I have a weird soft spot for design objects that look overly technical — like someone was trying a little too hard to prove they were clever at engineering — but also chic at the same time. It might be because I grew up in the ’80s. This chair is a very good example of that. It was actually designed in 1971, by the French artist and designer Odile Mir, but we’re publishing it now because the French brand Lomm Editions just reissued it (and photographed it in the Nef Solaire, an architectural sundial Mir built in 1993). Before you get all excited though, the reissue is a limited edition; they only made 25. But if you love Mir’s work, pay close attention, because Lomm is actually run by her granddaughter and will be reissuing more of her work over time. Photos by Nicolas Thomas Moreno
Two months ago we shared a new series by Hanna Dis Whitehead of chunky ceramic vases covered in hand-cut geometric tiles, and in the blurb, we mentioned that she had been repurposing the offcuts to make a room divider. She finally photographed the divider and we wanted to follow up for anyone who might have felt like we left you hanging, ha.

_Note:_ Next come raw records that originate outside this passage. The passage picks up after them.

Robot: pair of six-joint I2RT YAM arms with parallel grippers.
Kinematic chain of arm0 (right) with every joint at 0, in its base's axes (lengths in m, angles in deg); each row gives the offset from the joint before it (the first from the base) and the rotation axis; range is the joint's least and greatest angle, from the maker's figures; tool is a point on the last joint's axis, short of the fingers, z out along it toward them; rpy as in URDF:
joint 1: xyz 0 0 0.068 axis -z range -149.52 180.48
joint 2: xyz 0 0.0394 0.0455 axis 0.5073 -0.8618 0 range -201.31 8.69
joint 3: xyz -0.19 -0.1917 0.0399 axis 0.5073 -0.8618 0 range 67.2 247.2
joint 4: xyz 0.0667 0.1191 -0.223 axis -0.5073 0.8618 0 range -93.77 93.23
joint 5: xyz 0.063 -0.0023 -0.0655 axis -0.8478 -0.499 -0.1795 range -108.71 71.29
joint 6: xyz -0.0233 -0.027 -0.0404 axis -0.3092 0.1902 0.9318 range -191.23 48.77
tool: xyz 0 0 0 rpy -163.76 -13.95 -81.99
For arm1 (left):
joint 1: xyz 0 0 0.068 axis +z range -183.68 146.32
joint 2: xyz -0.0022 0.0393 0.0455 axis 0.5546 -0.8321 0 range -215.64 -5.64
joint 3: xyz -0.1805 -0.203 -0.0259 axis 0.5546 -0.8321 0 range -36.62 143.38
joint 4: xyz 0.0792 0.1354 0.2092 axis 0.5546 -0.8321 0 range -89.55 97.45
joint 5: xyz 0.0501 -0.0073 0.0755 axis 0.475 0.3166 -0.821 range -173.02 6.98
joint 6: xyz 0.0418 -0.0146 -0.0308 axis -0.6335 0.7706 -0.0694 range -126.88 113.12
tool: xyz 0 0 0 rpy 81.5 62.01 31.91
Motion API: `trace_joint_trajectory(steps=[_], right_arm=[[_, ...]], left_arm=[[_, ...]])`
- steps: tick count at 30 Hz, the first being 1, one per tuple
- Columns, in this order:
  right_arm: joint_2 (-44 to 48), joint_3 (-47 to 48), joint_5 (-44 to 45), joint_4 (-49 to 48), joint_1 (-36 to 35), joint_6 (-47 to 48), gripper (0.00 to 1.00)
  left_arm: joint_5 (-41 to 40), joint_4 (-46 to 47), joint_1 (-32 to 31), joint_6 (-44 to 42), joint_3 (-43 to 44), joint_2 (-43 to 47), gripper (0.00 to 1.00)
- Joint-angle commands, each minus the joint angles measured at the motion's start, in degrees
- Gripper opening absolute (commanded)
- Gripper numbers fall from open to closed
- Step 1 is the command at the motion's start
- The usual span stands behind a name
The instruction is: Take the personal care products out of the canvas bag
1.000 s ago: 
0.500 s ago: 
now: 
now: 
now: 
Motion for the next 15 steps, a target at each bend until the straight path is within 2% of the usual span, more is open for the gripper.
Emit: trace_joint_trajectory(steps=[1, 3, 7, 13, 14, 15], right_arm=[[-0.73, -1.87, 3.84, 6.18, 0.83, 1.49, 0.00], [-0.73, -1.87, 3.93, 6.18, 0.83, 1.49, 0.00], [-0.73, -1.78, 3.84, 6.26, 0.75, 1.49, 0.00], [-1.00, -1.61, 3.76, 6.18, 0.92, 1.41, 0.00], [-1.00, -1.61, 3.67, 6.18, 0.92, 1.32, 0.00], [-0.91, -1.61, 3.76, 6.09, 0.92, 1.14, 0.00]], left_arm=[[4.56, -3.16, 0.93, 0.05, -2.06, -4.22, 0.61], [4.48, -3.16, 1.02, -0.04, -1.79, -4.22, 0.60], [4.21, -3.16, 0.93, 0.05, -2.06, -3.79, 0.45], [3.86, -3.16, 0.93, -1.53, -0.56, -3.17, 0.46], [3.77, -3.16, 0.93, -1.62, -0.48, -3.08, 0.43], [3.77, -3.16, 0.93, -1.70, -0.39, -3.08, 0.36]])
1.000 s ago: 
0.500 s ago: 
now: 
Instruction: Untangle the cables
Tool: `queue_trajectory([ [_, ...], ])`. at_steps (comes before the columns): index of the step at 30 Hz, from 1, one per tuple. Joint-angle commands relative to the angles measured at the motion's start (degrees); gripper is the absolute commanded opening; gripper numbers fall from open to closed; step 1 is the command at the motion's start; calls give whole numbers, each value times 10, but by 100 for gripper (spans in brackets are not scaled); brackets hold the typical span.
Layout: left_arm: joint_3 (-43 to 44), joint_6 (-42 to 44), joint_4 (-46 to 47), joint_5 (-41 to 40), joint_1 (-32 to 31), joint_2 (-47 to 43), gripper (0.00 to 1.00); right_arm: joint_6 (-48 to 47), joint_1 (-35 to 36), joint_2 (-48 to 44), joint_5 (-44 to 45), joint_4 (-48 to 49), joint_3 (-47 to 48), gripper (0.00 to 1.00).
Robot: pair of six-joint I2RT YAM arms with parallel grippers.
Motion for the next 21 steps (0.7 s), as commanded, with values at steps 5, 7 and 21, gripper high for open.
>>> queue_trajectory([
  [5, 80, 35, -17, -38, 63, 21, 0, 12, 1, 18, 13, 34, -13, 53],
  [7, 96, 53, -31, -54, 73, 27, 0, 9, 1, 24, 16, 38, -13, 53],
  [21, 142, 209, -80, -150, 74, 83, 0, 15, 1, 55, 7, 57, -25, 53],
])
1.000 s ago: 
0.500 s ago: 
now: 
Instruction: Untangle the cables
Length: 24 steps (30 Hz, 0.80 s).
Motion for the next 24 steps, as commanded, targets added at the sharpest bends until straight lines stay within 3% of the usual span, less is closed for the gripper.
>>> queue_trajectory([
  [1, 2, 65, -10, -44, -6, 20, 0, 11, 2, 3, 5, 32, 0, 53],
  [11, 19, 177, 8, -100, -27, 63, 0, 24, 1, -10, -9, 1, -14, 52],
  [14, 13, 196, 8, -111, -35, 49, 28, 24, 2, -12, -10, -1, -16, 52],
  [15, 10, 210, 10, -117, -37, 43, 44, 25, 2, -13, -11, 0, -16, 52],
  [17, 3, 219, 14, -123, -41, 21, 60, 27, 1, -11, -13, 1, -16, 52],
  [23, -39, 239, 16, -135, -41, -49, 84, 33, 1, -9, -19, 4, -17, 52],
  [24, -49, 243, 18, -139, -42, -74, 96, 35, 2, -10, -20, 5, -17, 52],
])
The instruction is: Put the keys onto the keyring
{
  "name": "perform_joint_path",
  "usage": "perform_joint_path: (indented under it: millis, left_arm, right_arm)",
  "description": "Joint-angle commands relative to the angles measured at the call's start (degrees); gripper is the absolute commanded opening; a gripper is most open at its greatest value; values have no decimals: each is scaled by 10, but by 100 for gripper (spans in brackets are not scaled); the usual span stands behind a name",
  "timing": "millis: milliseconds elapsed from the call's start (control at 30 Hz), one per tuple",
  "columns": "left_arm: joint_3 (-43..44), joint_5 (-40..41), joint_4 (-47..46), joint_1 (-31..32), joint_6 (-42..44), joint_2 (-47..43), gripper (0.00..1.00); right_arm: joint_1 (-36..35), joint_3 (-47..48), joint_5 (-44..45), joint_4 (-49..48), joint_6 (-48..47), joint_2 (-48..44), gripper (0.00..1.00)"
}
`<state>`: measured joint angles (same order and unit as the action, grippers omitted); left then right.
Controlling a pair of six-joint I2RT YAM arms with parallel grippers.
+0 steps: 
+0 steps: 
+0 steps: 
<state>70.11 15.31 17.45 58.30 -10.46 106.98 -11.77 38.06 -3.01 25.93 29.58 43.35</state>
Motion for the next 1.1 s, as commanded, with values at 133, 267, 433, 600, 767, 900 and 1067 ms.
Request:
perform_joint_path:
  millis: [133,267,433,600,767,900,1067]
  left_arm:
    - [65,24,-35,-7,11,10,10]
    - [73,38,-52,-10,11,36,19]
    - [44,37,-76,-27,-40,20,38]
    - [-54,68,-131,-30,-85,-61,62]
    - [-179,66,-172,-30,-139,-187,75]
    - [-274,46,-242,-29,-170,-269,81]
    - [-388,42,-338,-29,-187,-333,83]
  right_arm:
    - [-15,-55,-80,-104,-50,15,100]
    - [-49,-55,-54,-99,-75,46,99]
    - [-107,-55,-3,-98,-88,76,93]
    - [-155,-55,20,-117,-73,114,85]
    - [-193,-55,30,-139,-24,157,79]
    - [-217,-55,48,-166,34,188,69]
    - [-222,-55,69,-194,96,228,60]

In 2019, the artist and designer Alex Proba started a project called Little Proba that holds art-making classes for children, and in its latest project, it partnered with the Toni Garrn Foundation to host a workshop for girls in Ghana. They created artworks that Proba then translated into some extremely cool rugs and posters, with all the proceeds going back to the girls themselves. Shop the full series here.
Back in May, the design duo Pettersen & Hein launched a project with Camilla Schmidt called Between Objects, whose first project was a digital exhibition of 38 designers riffing on the potential of the cup. This month, the exhibition launched IRL at QB gallery in Oslo, with some new additions as well. The pieces featured above are by, from top, Johanne Marie Jensen, Pettersen & Hein themselves, and Tron Meyer. Our old friends Greece is For Lovers recently curated a collection of their peers’ work for Adorno, which will be exhibited in Athens sometime next year. We really like these so-called “glazescapes” by Melina Xenaki, which are one-of-a-kind and meant to be hung on the wall.
The second show by Max Radford’s new outfit the Radford Gallery, Cold Sheets, took place earlier this month and featured the work of six designers in sleek glass and metal. The pieces shown above are, from top, lamps by EJR Barnes (left two) and Amelia Stevens (right), desk by EJR Barnes, sculpture by Jean-Baptiste Coulombs, and foot rest by Eddie Olin.
For his second solo show at Volume Gallery, which closed today, the Chicago-based Korean designer Sung Jang paired rough-hewn found stones with more linear, rational bases made from wood, brass, and resin. “The deliberate combinations are analogous to humanity’s relationship with nature — the rock and the base representing nature meeting human reasoning,” the gallery writes. “With their light touch, the pieces reflect a traditional Korean dynamic with nature, one of appreciation and respect.”